Like the mountain-god, the demon was formed of the earth, but an ancient chaotic earth, an earth where there was no living thing. It’s eyes reflected the void before existence, its tail was made of sickness and its teeth and claws were the nightmares of the strange beasts that had populated the earth long before humanity was born.

When the titans collided, it shook the pillars of the foundations of the earth.

The air itself shuddered and fled the spot in great roaring winds. The demon’s sword was made of poison and madness, and every time it collided with the earth-god’s the sound made the thunders like whispers. At their feet, every living thing died, was reborn and died again, over and over. They spoke, but the sounds they made could only be interpreted as the grinding of continents and the shrieking of meteors through the skies.

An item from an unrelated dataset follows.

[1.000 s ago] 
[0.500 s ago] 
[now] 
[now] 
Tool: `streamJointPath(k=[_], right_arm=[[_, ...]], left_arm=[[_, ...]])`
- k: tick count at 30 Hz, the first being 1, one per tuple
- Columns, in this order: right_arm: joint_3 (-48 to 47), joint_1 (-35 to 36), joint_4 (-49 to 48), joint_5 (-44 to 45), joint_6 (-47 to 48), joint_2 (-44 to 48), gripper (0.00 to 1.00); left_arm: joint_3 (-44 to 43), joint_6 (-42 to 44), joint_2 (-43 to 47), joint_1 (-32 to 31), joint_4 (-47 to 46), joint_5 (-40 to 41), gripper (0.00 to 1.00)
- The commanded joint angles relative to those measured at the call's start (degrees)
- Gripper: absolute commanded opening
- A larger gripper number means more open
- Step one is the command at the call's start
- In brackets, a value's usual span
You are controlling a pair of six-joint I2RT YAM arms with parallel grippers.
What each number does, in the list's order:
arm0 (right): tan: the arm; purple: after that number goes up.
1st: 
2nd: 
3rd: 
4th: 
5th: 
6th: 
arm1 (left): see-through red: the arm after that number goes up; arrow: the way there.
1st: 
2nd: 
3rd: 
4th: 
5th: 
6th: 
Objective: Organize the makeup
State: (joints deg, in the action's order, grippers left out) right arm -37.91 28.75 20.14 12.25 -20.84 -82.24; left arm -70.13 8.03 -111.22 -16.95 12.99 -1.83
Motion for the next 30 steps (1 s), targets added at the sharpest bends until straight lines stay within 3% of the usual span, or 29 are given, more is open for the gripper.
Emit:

Their battle lasted for decades, and finally the demon was pierced through. Its blood was magma, and it melted the oceans at its feet. The steam rose in enormous roiling plumes and filled the skies over the whole earth and it was night for a year and a day. The crops grew only by the light of the mountain-god’s face.

Finally the sun rose and the earth stopped shuddering. People emerged from the places where they had hidden themselves and new generations were born.

The mountain stayed on the shore, where the calm seas lapped gently at its feet. To this day barren women can conceive on its slopes, and it will still stand long after the end of the age.

3 Comments

  1. Comment by Itai Rosenbaum on November 17, 2007 12:55 pm

    I liked this. The concept was awesome.
    I do have some crits, though - your description started out fantastic - the Mountain God felt like a living, breathing being. I picture him in my head, the section about his sword was fantastic. The demon was not described as well. He seemed more generic and less thought out.

    Also - a minor nitpick - from a physical standpoint, you can’t really melt an ocean…

  2. Comment by Caleb Monroe on November 17, 2007 11:54 pm

    Thanks for the feedback, Itai. I have my sites set on other things right now, but will definitely keep your thoughts in mind if I revisit this story for any reason. Been enjoying the latest series of your own flash fiction (that’s over here for anyone reading these comments).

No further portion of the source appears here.